San Salvador Island

Patricio Maldonado, Naturalist/Certified Photo Instructor

  • Daily Expedition Reports
  • 11 Nov 2021

San Salvador Island, 11/11/2021, National Geographic Islander

  • Aboard the National Geographic Islander
  • Galápagos

San Salvador Island deserves many hours of exploration, and vast words to expose its importance as a successful conservation program. Therefore, we ventured into different sites along its western coast, each one with its distinctive geology, plants, and animals.

 

Bottlenose dolphins greeted us first.
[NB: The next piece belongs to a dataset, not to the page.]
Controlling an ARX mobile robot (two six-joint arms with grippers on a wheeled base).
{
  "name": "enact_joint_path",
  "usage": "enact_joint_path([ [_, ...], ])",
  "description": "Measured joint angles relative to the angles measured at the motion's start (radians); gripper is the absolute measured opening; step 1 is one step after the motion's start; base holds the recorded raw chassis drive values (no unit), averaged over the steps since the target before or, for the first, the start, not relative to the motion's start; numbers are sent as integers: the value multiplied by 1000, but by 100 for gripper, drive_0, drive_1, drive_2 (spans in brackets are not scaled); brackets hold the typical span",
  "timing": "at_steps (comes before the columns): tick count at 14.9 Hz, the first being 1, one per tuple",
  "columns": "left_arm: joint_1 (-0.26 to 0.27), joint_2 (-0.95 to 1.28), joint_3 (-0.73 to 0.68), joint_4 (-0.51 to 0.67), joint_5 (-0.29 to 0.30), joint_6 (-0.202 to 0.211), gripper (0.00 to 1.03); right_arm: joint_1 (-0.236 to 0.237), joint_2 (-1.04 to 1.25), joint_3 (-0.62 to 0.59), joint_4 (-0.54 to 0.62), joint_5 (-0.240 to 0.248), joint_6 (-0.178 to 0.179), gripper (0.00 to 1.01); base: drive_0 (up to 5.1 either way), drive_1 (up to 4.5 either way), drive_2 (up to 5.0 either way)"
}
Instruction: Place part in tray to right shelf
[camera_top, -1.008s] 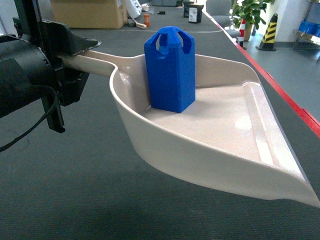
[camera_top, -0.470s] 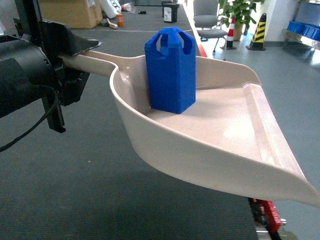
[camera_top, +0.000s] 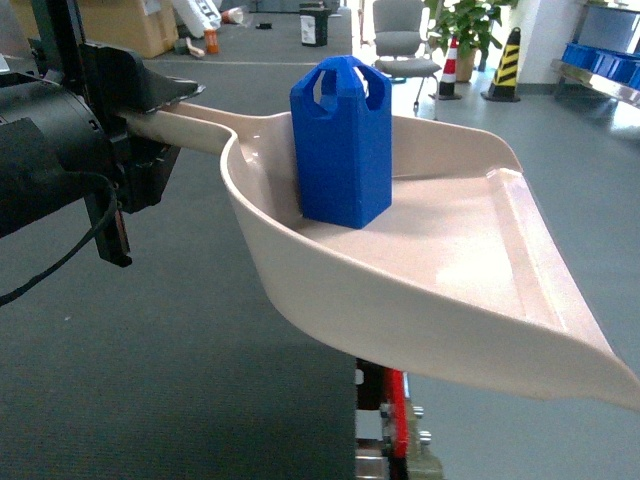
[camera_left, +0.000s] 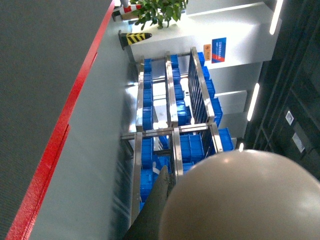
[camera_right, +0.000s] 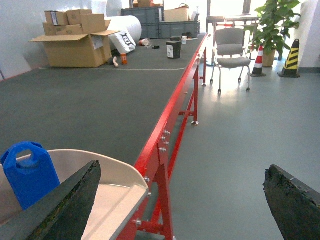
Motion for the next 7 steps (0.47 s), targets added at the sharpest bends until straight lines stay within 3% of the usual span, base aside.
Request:
enact_joint_path([
  [7, 0, 1, 1, 1, 1, 0, 13, 0, 0, 0, 2, 1, 0, 98, 508, -237, -237],
])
A group of about a dozen approached the Zodiac heading towards Espumilla Bay, and of course, we forgot about the planned landing in order to play with them. One has to enjoy the very moment as it comes! The pod stayed for a few minutes, and then let us continue to our activities on land.

 

We hiked to a wonderful viewpoint to enjoy the shallow rays of the early morning sun brightening the northern volcanoes of Isabela Island and making the holy tree forest of Santiago glow in golden colors. The top predator of the Galapagos, the Galapagos hawk, landed on one of the tallest mangroves of the beach, while heads of green sea turtles popped up in the bay. In the meantime, kayakers were paddling along the cliffs of compacted ash. It did not matter the option, we all got our private moment to commune with nature.

 

We repositioned the ship after breakfast, to Buccaneer’s Cove. We offered Zodiac rides and more kayaking. This area was once an anchorage site for buccaneers in the late sixteen hundreds and early seventeen hundreds, and one can still witness their impact on the island. They introduced goats and pigs, and their numbers increased to the thousands. Iguanas ended up disappearing from San Salvador, and there were less than 1,000 giant tortoises by 1997. However, today the island is free of both goats and pigs, and more than 2,000 land iguanas have been repatriated back to the island. Meanwhile, giant tortoises thrive without having to compete with any introduced herbivores. This is thanks to the Galapagos National Park, Charles Darwin Research Station, and Island Conservation (Grantees of Lindblad-National Geographic). Lindblad Expeditions adopted the island in 1997, and it is very close to our hearts.

 

We snorkeled at Buccaneer’s Cove to encounter white-tipped reef sharks among colorful fish. The afternoon found us at Puerto Egas, for an amazing hike at low tide. There were abundant tidal pools to explore, the lava flows had sunbathing marine iguanas and sea lions enjoying the last rays of light. San Salvador Island was at its best today.